** RECORDS FOR THIS TASK **
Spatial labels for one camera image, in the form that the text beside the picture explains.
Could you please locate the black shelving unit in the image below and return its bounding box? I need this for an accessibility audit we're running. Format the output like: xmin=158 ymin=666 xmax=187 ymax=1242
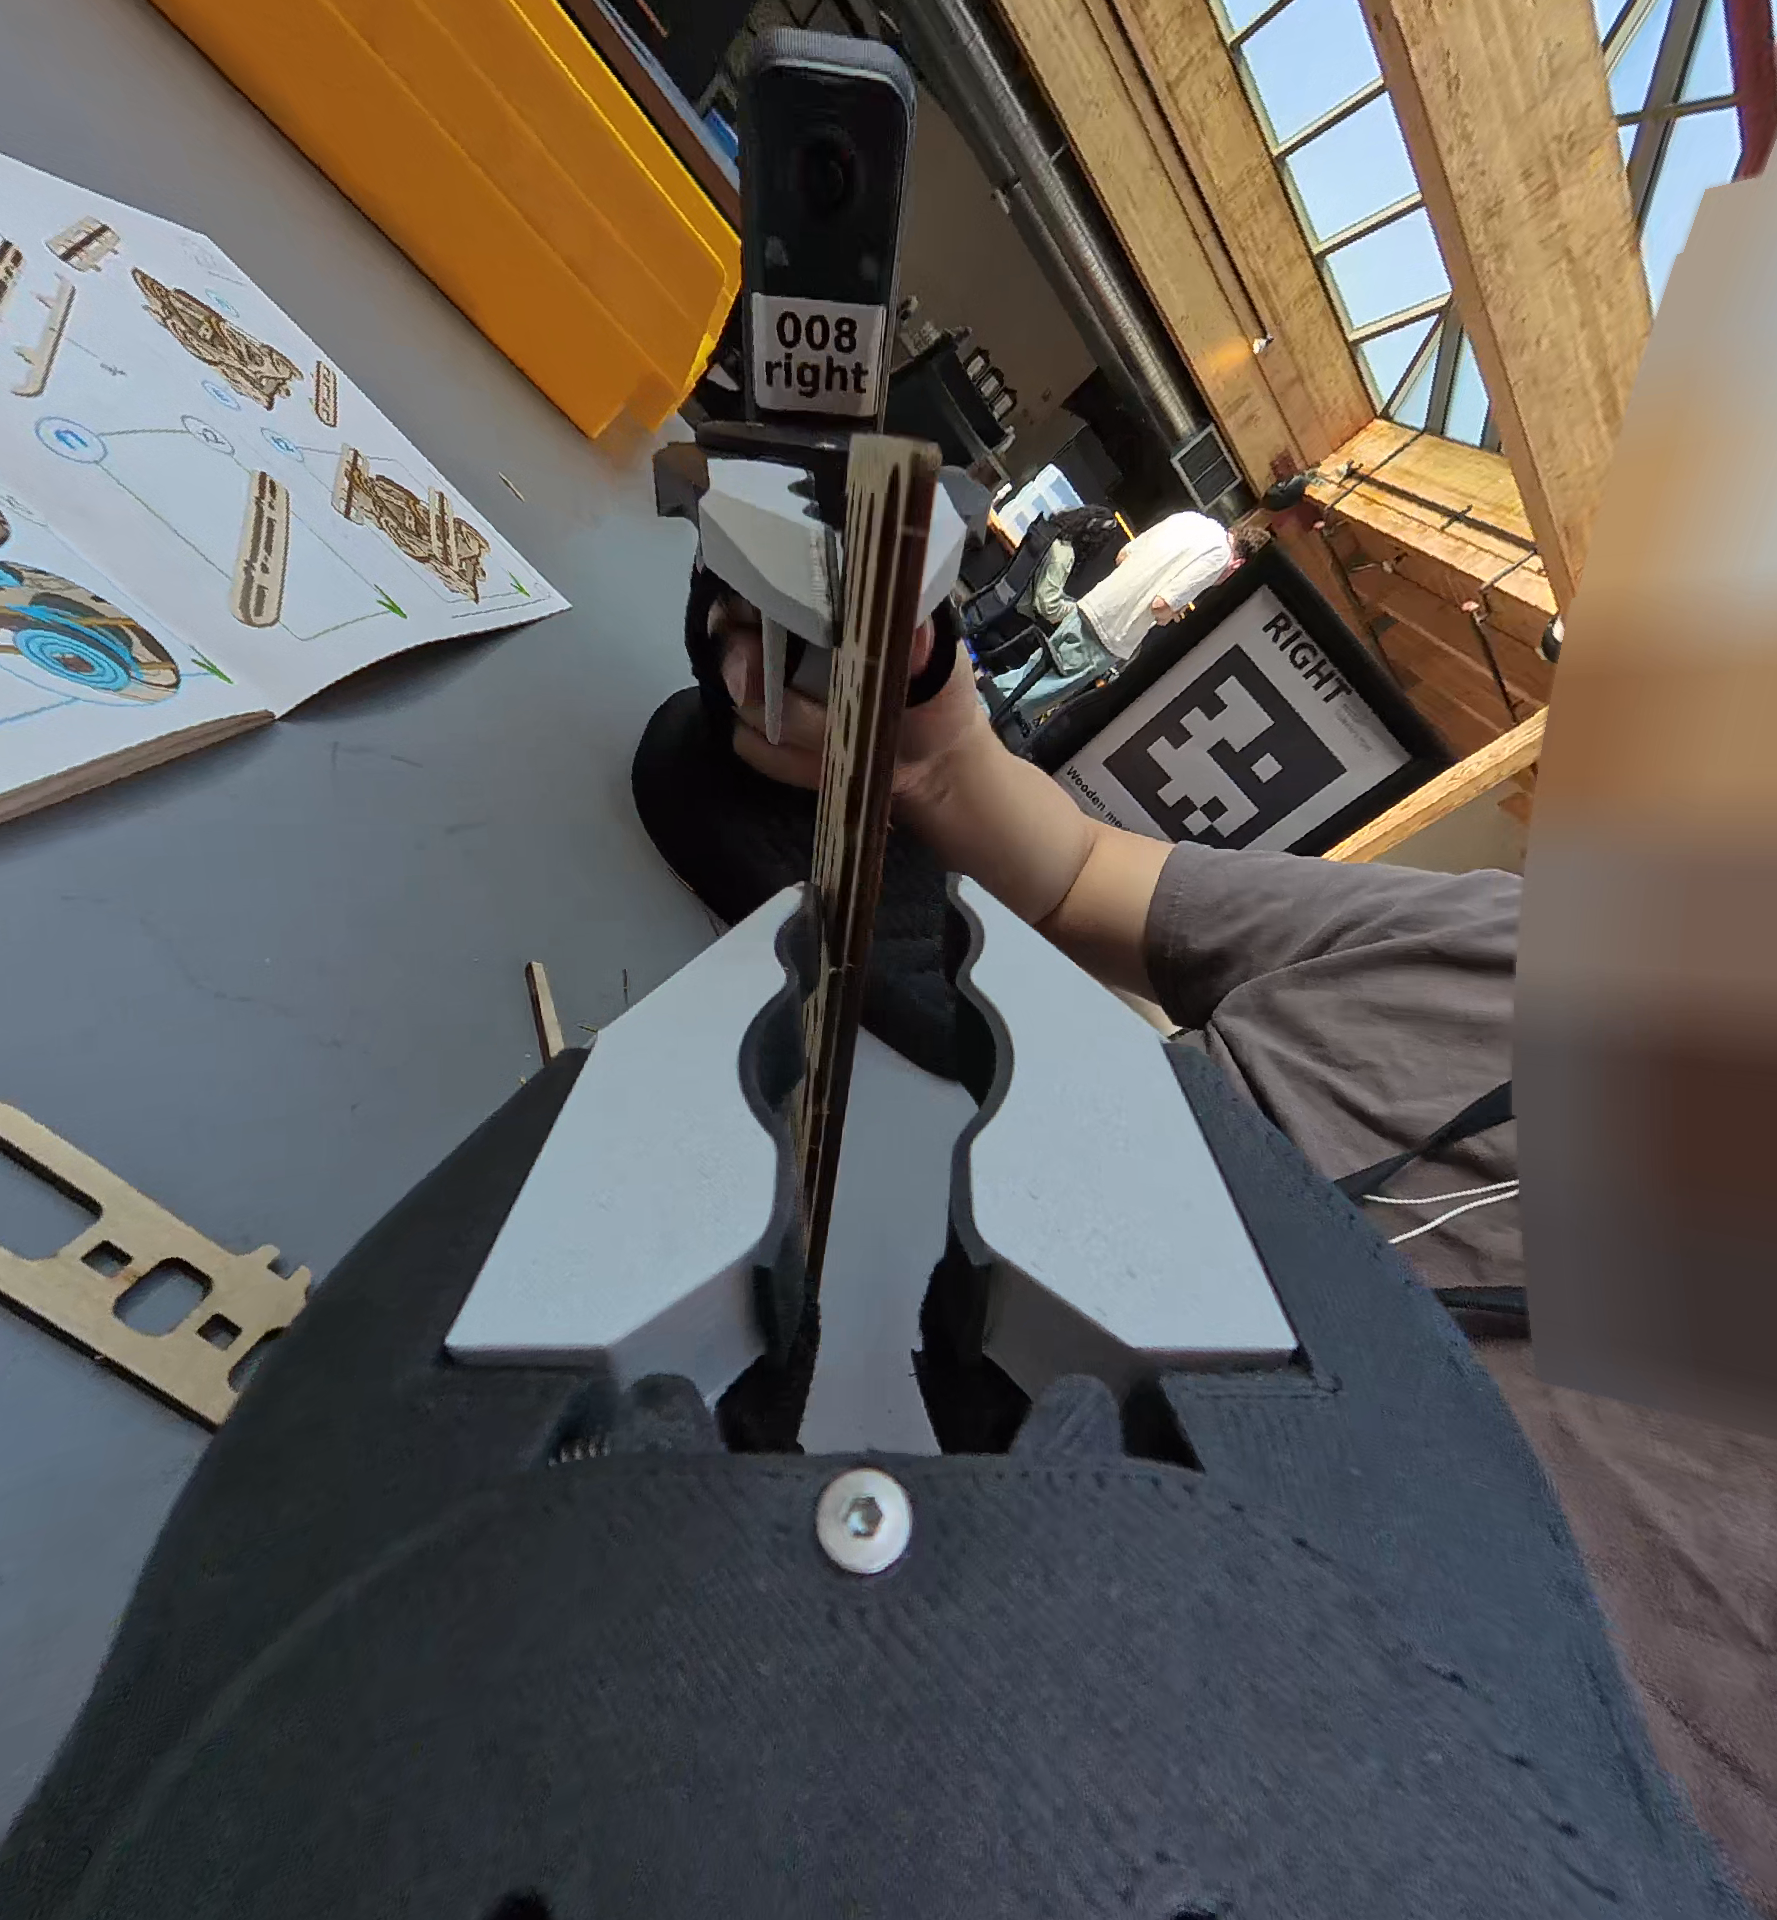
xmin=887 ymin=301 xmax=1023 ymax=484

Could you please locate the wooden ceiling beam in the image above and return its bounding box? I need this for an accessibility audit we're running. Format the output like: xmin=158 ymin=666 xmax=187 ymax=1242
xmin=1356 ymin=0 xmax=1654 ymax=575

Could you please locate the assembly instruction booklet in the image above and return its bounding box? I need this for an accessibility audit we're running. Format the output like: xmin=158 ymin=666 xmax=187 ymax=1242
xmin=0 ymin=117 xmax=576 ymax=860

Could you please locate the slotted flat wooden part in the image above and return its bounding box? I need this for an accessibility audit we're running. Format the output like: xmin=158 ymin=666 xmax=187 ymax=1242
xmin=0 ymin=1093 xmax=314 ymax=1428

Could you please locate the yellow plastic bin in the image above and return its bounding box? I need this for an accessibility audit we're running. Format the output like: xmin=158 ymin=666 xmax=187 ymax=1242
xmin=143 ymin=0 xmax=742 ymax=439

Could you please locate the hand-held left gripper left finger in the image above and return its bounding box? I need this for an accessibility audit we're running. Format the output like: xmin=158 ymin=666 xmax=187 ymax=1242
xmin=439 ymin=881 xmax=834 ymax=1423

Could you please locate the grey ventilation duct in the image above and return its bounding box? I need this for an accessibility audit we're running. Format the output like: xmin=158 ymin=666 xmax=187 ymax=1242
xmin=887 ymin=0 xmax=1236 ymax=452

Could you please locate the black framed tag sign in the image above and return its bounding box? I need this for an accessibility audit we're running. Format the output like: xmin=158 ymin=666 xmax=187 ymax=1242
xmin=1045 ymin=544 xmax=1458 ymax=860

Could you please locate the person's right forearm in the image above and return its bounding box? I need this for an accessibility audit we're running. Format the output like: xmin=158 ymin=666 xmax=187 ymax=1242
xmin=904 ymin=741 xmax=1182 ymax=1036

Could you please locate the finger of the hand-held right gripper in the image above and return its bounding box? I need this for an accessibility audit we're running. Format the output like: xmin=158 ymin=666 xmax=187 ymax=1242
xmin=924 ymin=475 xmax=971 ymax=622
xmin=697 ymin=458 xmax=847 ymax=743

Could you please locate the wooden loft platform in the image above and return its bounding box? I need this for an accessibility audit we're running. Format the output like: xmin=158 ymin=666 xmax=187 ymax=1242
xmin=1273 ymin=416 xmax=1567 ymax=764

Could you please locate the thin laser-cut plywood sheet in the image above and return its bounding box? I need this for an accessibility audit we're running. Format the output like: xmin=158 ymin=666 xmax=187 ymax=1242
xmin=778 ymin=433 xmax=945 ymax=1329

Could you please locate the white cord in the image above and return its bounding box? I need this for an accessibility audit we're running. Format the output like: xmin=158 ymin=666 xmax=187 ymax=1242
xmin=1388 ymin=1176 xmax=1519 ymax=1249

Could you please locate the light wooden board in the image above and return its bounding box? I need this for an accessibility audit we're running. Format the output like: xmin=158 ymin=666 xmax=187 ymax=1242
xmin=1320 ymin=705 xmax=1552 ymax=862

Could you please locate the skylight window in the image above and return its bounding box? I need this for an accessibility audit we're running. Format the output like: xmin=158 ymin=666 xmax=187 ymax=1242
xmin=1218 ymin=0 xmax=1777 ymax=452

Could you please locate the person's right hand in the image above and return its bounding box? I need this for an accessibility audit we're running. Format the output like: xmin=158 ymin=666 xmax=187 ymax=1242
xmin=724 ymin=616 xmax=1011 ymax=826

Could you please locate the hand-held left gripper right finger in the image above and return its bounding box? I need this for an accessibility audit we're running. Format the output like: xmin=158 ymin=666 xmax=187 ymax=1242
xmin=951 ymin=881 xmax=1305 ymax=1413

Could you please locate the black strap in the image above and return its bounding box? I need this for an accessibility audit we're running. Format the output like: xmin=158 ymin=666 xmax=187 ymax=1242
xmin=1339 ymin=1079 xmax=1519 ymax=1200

** WORK INSTRUCTIONS **
Repeat all the data as it stands, dropping any images it holds.

** WRITTEN REPLY **
Spatial labels for one camera image, in the form that the text beside the picture explains.
Could you please locate the black shelving unit in the image below and return its bounding box? I need this for an accessibility audit we're running. Format the output like: xmin=158 ymin=666 xmax=187 ymax=1242
xmin=887 ymin=301 xmax=1023 ymax=484

Could you please locate the wooden ceiling beam in the image above and return its bounding box? I need this for an accessibility audit we're running. Format the output like: xmin=158 ymin=666 xmax=187 ymax=1242
xmin=1356 ymin=0 xmax=1654 ymax=575

Could you please locate the assembly instruction booklet in the image above and return its bounding box? I need this for an accessibility audit we're running. Format the output like: xmin=158 ymin=666 xmax=187 ymax=1242
xmin=0 ymin=117 xmax=576 ymax=860

Could you please locate the slotted flat wooden part in the image above and return its bounding box? I need this for an accessibility audit we're running. Format the output like: xmin=158 ymin=666 xmax=187 ymax=1242
xmin=0 ymin=1093 xmax=314 ymax=1428

Could you please locate the yellow plastic bin in the image above and return its bounding box? I need this for an accessibility audit we're running. Format the output like: xmin=158 ymin=666 xmax=187 ymax=1242
xmin=143 ymin=0 xmax=742 ymax=439

Could you please locate the hand-held left gripper left finger in the image above and return its bounding box? I need this for an accessibility audit we're running. Format the output like: xmin=158 ymin=666 xmax=187 ymax=1242
xmin=439 ymin=881 xmax=834 ymax=1423

Could you please locate the grey ventilation duct in the image above and return its bounding box? I need this for an accessibility audit we're running. Format the output like: xmin=158 ymin=666 xmax=187 ymax=1242
xmin=887 ymin=0 xmax=1236 ymax=452

Could you please locate the black framed tag sign in the image above and return its bounding box? I need this for an accessibility audit we're running. Format the output like: xmin=158 ymin=666 xmax=187 ymax=1242
xmin=1045 ymin=544 xmax=1458 ymax=860

Could you please locate the person's right forearm in the image above and return its bounding box? I need this for an accessibility audit we're running. Format the output like: xmin=158 ymin=666 xmax=187 ymax=1242
xmin=904 ymin=741 xmax=1182 ymax=1036

Could you please locate the finger of the hand-held right gripper in the image above and return its bounding box? I need this for an accessibility audit we're running. Format the output like: xmin=158 ymin=666 xmax=187 ymax=1242
xmin=924 ymin=475 xmax=971 ymax=622
xmin=697 ymin=458 xmax=847 ymax=743

Could you please locate the wooden loft platform in the image above and return its bounding box? I need this for an accessibility audit we're running. Format the output like: xmin=158 ymin=666 xmax=187 ymax=1242
xmin=1273 ymin=416 xmax=1567 ymax=764

Could you please locate the thin laser-cut plywood sheet in the image above and return its bounding box? I need this for an accessibility audit we're running. Format the output like: xmin=158 ymin=666 xmax=187 ymax=1242
xmin=778 ymin=433 xmax=945 ymax=1329

Could you please locate the white cord in the image above and return its bounding box? I need this for an accessibility audit we're running. Format the output like: xmin=158 ymin=666 xmax=187 ymax=1242
xmin=1388 ymin=1176 xmax=1519 ymax=1249

Could you please locate the light wooden board in the image above and return its bounding box? I need this for an accessibility audit we're running. Format the output like: xmin=158 ymin=666 xmax=187 ymax=1242
xmin=1320 ymin=705 xmax=1552 ymax=862

Could you please locate the skylight window in the image above and return its bounding box? I need this for an accessibility audit we're running. Format the output like: xmin=158 ymin=666 xmax=187 ymax=1242
xmin=1218 ymin=0 xmax=1777 ymax=452

Could you please locate the person's right hand in the image above and return its bounding box? I need this for an accessibility audit we're running. Format the output like: xmin=158 ymin=666 xmax=187 ymax=1242
xmin=724 ymin=616 xmax=1011 ymax=826

Could you please locate the hand-held left gripper right finger in the image above and return its bounding box? I need this for an accessibility audit we're running. Format the output like: xmin=158 ymin=666 xmax=187 ymax=1242
xmin=951 ymin=881 xmax=1305 ymax=1413

Could you please locate the black strap in the image above and return its bounding box? I need this for an accessibility audit we're running. Format the output like: xmin=158 ymin=666 xmax=187 ymax=1242
xmin=1339 ymin=1079 xmax=1519 ymax=1200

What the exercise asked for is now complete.